*EXERCISE DIRECTIONS*
In the records below, the relevant part opens with the line containing "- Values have" and closes with the line containing "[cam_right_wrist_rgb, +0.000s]"; print that part exactly and only, without its pictures.

*** DATA SHOWN

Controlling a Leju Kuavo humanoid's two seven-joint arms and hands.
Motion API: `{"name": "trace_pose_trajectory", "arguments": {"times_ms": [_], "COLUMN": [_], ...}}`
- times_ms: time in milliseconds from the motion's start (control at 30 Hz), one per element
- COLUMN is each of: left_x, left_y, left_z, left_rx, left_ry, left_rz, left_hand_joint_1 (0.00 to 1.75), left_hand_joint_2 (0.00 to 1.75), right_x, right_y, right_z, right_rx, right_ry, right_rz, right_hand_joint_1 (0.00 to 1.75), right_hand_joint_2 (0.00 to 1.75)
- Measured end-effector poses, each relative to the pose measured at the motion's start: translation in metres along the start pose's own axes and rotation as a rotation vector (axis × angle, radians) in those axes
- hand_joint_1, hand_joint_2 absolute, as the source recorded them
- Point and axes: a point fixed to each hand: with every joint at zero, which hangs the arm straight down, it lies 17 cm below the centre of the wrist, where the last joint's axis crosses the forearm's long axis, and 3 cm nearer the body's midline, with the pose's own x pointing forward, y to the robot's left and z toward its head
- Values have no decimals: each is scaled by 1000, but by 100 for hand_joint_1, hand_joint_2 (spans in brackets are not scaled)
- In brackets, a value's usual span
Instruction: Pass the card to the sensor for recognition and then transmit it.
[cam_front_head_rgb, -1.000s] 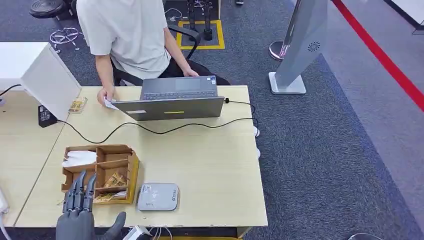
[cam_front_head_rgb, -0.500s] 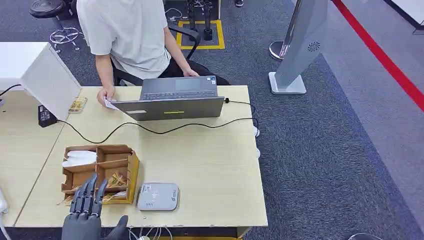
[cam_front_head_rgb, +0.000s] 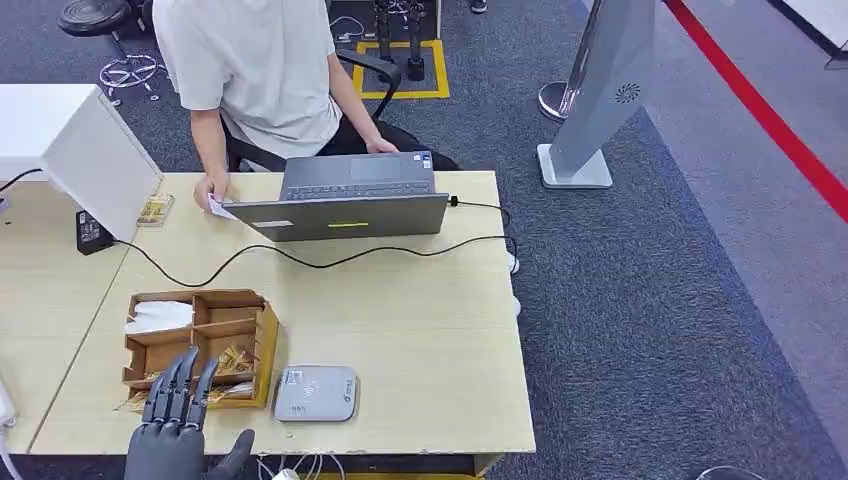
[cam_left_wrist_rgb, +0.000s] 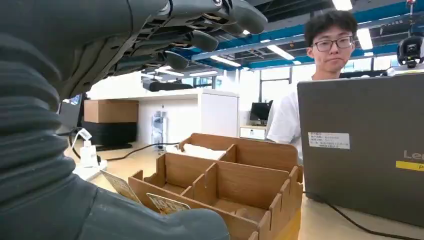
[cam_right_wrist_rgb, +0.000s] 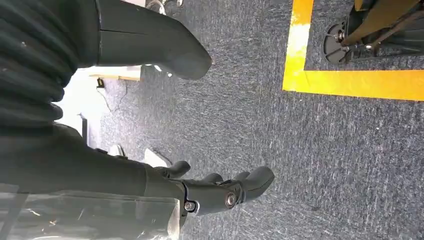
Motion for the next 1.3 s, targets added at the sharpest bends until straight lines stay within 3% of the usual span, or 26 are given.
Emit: {"name": "trace_pose_trajectory", "arguments": {"times_ms": [700, 1000, 1300], "left_x": [-7, -38, -46], "left_y": [-3, -42, -62], "left_z": [2, 31, 50], "left_rx": [13, -87, -152], "left_ry": [26, 144, 167], "left_rz": [12, 15, 4], "left_hand_joint_1": [0, 0, 0], "left_hand_joint_2": [175, 175, 175], "right_x": [0, -1, -1], "right_y": [-4, -9, -12], "right_z": [-1, -2, -3], "right_rx": [-8, -16, -19], "right_ry": [1, 1, 1], "right_rz": [17, 34, 36], "right_hand_joint_1": [0, 0, 0], "right_hand_joint_2": [175, 175, 175]}}
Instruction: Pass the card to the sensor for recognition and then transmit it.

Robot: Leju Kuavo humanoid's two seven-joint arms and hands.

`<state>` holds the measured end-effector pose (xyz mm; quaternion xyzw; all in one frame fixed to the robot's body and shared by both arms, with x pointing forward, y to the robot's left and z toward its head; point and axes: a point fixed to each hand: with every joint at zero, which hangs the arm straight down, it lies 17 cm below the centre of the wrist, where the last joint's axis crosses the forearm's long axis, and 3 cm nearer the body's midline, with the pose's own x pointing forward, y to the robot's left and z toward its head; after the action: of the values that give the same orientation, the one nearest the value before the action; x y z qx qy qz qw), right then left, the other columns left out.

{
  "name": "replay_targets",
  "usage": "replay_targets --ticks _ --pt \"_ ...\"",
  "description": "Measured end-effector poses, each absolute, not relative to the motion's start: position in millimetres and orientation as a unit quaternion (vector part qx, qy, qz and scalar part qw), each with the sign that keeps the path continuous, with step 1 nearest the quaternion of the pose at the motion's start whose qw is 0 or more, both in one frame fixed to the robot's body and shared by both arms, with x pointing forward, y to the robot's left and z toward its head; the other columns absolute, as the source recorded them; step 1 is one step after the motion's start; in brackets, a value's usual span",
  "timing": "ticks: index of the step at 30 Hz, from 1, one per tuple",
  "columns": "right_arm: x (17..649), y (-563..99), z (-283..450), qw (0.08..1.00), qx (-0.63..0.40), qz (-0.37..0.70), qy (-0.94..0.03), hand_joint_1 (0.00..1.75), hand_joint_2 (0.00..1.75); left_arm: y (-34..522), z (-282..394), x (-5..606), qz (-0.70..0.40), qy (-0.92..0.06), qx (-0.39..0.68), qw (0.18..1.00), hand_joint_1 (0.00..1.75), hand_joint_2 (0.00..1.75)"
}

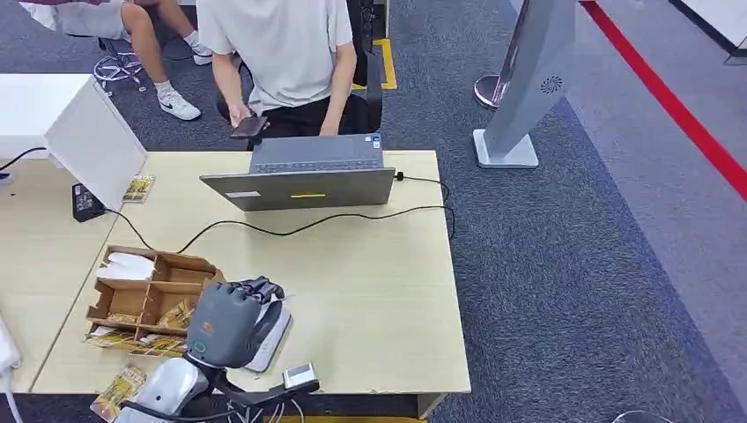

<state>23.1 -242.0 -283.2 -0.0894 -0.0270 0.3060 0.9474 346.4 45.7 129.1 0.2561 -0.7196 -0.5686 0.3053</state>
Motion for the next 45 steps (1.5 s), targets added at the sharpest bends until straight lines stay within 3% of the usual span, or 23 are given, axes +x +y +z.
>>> replay_targets --ticks 9,22,45 --pt "22 -242 -283 0.948 -0.090 0.306 -0.026 0.00 1.75 57 96 361 -0.606 -0.669 0.267 0.338 1.75 1.75" --pt "20 -243 -283 0.947 -0.092 0.306 -0.021 0.00 1.75 122 24 387 -0.673 -0.545 0.335 0.371 1.75 1.75" --pt "18 -242 -283 0.948 -0.091 0.306 -0.016 0.00 1.75 131 21 399 -0.680 -0.538 0.328 0.375 1.75 1.75"
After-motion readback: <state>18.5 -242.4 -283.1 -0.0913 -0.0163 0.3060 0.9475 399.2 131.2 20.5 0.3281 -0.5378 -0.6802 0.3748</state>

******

*EXERCISE ANSWER*
- Values have no decimals: each is scaled by 1000, but by 100 for hand_joint_1, hand_joint_2 (spans in brackets are not scaled)
- In brackets, a value's usual span
Instruction: Pass the card to the sensor for recognition and then transmit it.
[cam_front_head_rgb, -1.000s] 
[cam_front_head_rgb, -0.500s] 
[cam_front_head_rgb, +0.000s] 
[cam_left_wrist_rgb, +0.000s] 
[cam_right_wrist_rgb, +0.000s] 

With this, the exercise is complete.